## EXERCISE DETAILS
Everything from the first line below through the line with "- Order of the" is to be transcribed exactly, and nothing past it.

_ _ _

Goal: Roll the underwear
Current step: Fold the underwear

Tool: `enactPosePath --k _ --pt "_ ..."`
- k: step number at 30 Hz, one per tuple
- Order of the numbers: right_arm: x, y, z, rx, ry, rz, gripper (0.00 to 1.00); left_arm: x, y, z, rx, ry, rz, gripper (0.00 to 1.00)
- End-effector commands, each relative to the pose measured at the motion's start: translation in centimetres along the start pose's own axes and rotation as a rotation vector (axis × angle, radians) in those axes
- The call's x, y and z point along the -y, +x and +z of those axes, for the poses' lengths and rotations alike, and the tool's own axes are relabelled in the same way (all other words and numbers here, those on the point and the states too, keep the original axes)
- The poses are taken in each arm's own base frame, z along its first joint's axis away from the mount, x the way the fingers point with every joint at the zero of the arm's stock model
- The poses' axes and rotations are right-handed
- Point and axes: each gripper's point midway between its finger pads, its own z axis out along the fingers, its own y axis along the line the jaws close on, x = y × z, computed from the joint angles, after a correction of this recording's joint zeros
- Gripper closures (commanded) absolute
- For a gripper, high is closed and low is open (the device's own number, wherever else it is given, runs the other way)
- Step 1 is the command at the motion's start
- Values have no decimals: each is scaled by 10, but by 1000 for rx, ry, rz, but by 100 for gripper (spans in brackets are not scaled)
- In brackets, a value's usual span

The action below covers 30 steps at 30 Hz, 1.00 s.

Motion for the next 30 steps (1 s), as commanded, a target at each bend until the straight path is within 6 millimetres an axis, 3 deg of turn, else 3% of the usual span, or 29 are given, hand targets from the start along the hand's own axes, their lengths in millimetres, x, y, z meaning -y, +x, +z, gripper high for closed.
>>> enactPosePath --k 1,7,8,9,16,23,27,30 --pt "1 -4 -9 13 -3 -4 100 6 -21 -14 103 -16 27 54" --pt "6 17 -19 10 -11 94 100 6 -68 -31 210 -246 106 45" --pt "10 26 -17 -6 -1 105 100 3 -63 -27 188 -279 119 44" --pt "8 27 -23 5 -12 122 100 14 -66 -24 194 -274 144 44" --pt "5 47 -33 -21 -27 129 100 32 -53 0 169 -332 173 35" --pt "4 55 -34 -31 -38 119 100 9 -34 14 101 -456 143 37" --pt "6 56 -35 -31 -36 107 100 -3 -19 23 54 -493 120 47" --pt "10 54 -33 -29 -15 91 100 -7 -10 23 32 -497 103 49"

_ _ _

## YOUR SOLUTION
Goal: Roll the underwear
Current step: Fold the underwear

Tool: `enactPosePath --k _ --pt "_ ..."`
- k: step number at 30 Hz, one per tuple
- Order of the numbers: right_arm: x, y, z, rx, ry, rz, gripper (0.00 to 1.00); left_arm: x, y, z, rx, ry, rz, gripper (0.00 to 1.00)

This response is done.